En marge d’une réunion des ministres de l’Intérieur à Luxembourg, Bruno Retailleau a exposé une position radicale : en finir avec la logique actuelle des départs volontaires accordés aux migrants en situation irrégulière. Pour le ministre, cette méthode est une illusion de fermeté. « Ils disparaissent dans la nature », affirme-t-il, exigeant que le principe soit inversé : pas de départs volontaires sauf exceptions, et expulsion systématique.
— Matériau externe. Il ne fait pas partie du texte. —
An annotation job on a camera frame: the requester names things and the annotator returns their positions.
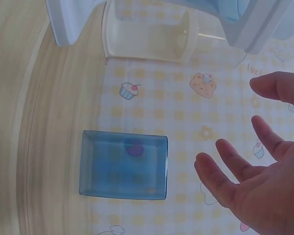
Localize yellow checked cartoon print mat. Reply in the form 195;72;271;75
90;0;294;235

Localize blue transparent plastic box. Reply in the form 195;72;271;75
78;130;169;201

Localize clear cream plastic container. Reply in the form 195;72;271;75
101;0;199;62

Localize person's right hand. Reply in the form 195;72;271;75
194;70;294;235

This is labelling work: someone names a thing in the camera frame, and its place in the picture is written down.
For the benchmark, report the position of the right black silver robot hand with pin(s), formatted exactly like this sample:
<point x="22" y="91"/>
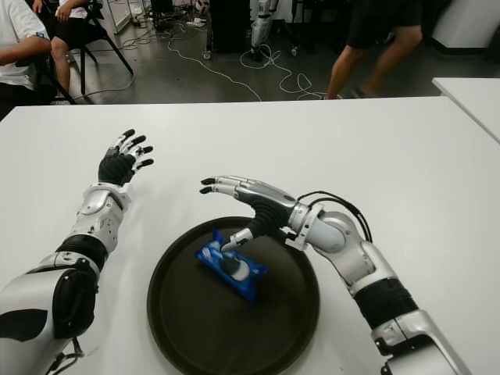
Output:
<point x="269" y="211"/>

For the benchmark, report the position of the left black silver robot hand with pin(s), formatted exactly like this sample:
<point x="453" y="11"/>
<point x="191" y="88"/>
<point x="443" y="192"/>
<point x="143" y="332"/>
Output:
<point x="115" y="166"/>

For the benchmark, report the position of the blue Oreo cookie packet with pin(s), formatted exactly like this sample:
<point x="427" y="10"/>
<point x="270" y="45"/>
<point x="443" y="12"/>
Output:
<point x="242" y="273"/>

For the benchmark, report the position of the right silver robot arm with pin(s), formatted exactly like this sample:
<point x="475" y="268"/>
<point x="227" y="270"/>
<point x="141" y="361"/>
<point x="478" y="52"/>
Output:
<point x="332" y="230"/>

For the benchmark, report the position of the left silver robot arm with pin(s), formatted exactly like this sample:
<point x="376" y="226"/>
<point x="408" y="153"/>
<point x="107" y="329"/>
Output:
<point x="97" y="215"/>

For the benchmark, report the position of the black folding chair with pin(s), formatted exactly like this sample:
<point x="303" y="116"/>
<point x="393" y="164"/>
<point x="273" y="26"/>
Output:
<point x="91" y="29"/>
<point x="45" y="78"/>

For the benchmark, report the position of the seated person in black shorts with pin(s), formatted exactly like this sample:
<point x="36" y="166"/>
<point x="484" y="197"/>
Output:
<point x="60" y="58"/>

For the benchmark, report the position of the round dark brown tray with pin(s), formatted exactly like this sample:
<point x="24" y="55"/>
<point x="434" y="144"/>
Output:
<point x="195" y="332"/>

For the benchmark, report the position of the white cabinet panel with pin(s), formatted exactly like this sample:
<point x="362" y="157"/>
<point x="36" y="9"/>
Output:
<point x="119" y="15"/>

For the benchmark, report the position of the seated person in white shirt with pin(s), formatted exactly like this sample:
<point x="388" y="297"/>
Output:
<point x="15" y="39"/>

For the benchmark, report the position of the black wheeled stand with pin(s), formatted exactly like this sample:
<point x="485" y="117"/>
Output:
<point x="293" y="50"/>

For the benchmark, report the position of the white power strip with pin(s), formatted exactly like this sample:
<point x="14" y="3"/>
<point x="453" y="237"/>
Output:
<point x="195" y="22"/>

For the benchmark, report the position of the silver humanoid robot legs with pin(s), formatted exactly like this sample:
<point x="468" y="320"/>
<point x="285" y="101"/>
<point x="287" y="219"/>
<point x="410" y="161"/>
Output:
<point x="259" y="31"/>

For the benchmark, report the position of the black cabinet on casters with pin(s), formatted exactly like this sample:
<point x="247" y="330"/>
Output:
<point x="230" y="27"/>

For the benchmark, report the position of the black and white ball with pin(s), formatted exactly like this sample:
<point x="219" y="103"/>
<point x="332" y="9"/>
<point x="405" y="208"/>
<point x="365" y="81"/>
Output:
<point x="201" y="5"/>

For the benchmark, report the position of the walking person in black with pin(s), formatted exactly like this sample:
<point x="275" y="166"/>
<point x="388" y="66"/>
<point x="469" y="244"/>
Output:
<point x="383" y="19"/>

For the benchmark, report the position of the white neighbouring table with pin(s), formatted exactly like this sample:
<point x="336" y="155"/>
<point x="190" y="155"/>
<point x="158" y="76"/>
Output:
<point x="476" y="97"/>

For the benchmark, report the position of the white curved pillar base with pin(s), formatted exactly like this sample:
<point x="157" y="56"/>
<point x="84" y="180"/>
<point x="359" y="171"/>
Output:
<point x="465" y="23"/>

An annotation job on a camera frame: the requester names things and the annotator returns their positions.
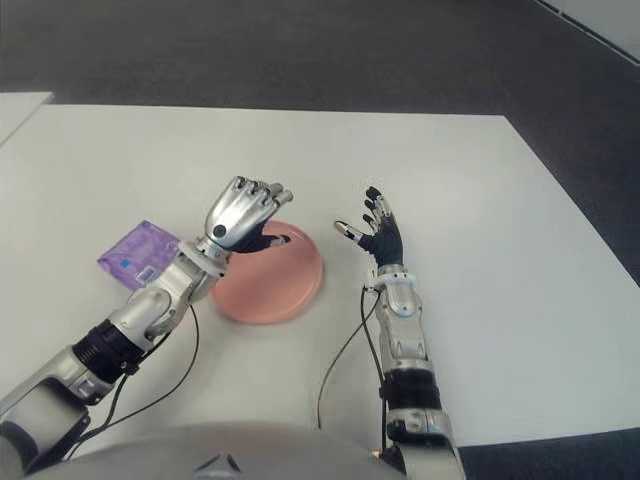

Retailleau s’oppose également au mécanisme voulu par Bruxelles qui permettrait qu’un ordre de retour d’un pays soit automatiquement appliqué par les autres. Il estime que cela déresponsabiliserait les États et compliquerait les expulsions. « Celui qui décide doit exécuter », insiste-t-il, préférant des retours maîtrisés et strictement nationaux.
Un discours de fermeté face à l’immigration et à l’islamisme
Autre pilier de sa réforme : la pénalisation du séjour irrégulier. Il s’agit, selon lui, d’un outil essentiel pour fouiller les téléphones des clandestins et identifier leurs trajets, leurs contacts, et parfois même des liens avec des réseaux terroristes. Retailleau insiste : « Entrer illégalement sur notre sol doit être un délit, comme entrer par effraction dans une maison. »
Il en profite pour alerter sur les dérives européennes, accusant la Commission d’avoir financé, par naïveté ou complicité idéologique, des structures liées aux Frères musulmans. Même ton alarmant face au narcotrafic, qu’il décrit comme un fléau alimentant l’hyperviolence et sapant les institutions.